### Your assignment
If a line of the material holds the string "outline", it counts; report the number of such lines alone.

━━ Supplied records ━━

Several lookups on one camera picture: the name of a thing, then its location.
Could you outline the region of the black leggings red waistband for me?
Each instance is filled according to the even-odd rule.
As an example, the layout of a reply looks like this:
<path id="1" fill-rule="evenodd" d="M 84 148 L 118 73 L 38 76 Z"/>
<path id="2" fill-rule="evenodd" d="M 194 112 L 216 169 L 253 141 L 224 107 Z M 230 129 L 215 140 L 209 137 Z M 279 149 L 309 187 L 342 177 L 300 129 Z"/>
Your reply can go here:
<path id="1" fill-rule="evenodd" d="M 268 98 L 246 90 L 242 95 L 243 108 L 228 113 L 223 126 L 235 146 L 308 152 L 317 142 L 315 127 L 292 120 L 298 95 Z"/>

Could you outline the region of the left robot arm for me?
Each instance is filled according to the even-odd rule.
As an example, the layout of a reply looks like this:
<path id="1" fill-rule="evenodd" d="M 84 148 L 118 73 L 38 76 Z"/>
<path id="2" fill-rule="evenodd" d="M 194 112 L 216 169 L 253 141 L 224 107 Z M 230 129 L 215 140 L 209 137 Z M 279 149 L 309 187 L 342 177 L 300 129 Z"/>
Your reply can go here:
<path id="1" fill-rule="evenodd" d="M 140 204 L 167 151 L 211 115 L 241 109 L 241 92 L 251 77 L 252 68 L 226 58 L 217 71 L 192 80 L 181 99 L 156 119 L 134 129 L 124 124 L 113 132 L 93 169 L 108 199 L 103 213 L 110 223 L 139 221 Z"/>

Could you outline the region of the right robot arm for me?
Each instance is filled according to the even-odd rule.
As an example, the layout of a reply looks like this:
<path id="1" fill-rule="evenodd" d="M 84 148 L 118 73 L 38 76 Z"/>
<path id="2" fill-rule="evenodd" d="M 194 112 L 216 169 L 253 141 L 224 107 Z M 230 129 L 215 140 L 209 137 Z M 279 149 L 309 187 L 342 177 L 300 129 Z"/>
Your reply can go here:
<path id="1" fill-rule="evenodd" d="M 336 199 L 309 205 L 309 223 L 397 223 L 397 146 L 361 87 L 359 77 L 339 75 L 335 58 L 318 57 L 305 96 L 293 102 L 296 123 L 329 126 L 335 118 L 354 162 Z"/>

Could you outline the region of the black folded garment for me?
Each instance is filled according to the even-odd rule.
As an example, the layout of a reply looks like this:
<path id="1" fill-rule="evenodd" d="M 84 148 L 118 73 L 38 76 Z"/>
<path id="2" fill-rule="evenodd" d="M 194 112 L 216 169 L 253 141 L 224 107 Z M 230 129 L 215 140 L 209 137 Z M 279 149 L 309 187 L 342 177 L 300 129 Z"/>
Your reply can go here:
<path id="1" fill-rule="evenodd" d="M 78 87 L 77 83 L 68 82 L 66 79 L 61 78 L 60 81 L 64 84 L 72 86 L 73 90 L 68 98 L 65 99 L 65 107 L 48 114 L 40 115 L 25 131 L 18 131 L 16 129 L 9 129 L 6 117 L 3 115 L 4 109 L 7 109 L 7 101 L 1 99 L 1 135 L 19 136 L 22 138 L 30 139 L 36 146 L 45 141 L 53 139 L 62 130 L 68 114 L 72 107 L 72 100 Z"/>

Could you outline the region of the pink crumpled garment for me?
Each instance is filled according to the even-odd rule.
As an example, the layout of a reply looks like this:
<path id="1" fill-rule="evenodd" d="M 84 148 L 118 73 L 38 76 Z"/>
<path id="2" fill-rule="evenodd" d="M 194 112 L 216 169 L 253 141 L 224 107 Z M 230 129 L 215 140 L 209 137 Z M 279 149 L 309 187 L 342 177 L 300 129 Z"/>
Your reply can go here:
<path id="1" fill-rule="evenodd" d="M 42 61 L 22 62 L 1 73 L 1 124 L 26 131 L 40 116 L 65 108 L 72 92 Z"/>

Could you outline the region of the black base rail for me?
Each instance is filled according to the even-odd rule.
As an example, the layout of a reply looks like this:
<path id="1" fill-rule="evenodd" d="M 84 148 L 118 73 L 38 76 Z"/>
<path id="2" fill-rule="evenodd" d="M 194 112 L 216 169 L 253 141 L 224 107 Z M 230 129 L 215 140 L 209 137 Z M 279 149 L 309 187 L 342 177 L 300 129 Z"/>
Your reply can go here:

━━━

### Result of this exercise
6